- MicroRNA‑92a promotes cell proliferation, migration and survival by directly targeting the tumor suppressor gene NF2 in colorectal and lung cancer cells.
MicroRNA‑92a promotes cell proliferation, migration and survival by directly targeting the tumor suppressor gene NF2 in colorectal and lung cancer cells.
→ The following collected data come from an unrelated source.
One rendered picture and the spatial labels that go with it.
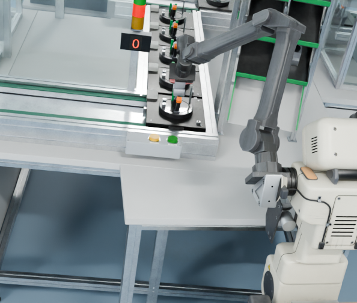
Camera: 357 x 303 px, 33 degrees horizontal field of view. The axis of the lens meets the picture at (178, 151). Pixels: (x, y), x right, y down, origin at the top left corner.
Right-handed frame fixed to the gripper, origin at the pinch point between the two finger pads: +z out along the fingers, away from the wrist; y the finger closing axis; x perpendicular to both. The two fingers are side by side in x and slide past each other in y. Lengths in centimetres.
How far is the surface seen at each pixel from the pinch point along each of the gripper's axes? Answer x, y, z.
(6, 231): 50, 73, 76
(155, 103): 4.4, 8.6, 12.9
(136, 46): -13.1, 18.2, -1.7
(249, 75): 1.3, -25.4, -13.1
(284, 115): 10.1, -43.2, 2.4
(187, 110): 9.1, -4.5, 7.5
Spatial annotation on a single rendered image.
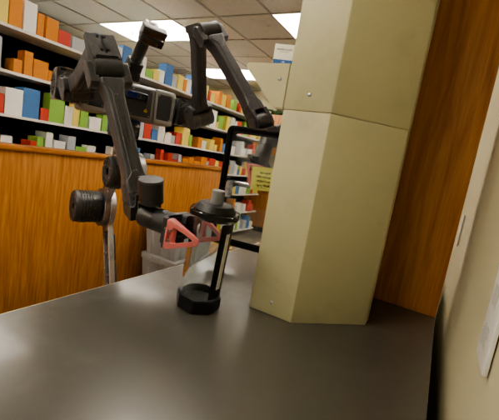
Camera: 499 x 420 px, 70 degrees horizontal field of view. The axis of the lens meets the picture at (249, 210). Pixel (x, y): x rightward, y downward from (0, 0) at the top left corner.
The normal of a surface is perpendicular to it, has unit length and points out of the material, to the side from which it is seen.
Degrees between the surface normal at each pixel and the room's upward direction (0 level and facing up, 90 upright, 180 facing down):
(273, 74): 90
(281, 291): 90
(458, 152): 90
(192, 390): 0
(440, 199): 90
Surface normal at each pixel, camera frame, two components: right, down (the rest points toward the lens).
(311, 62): -0.48, 0.04
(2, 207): 0.86, 0.21
Inactivation of the tumor suppressor protein Merlin leads to the development of benign nervous system tumors in neurofibromatosis type2 (NF2). Documented causes of Merlin inactivation include deleterious mutations in the encoding neurofibromin2 gene (NF2) and aberrant Merlin phosphorylation leading to proteasomal degradation. Rare somatic NF2 mutations have also been detected in common human malignancies not associated with NF2, including colorectal and lung cancer. Furthermore, tumors without NF2 mutations and with unaltered NF2 transcript levels, but with low Merlin expression, have been reported. The present study demonstrated that NF2 is also regulated by microRNAs (miRNAs) through direct interaction with evolutionarily conserved miRNA response elements (MREs) within its 3'‑untranslated region (3'UTR). Dual‑Luciferase assays in human colorectal carcinoma (HCT116) and lung adenocarcinoma (A549) cells revealed downregulation of NF2 by miR‑92a‑3p via its wild‑type 3'UTR, but not NF2‑3'UTR with mutated miR‑92a‑3p MRE. HCT116 cells overexpressing miR‑92a‑3p exhibited significant downregulation of endogenous NF2 mRNA and protein levels, which was rescued by co‑transfection of a target protector oligonucleotide specific for the miR‑92a‑3p binding site within NF2‑3'UTR. miR‑92a‑3p overexpression in HCT116 and A549 cells promoted migration, proliferation and resistance to apoptosis, as well as altered F‑actin organization compared with controls. Knockdown of NF2 by siRNA phenocopied the oncogenic effects of miR‑92a overexpression on HCT116 and A549 cells. Collectively, the findings of the present study provide functional proof of the unappreciated role of miRNAs in NF2 regulation and tumor progression, leading to enhanced oncogenicity.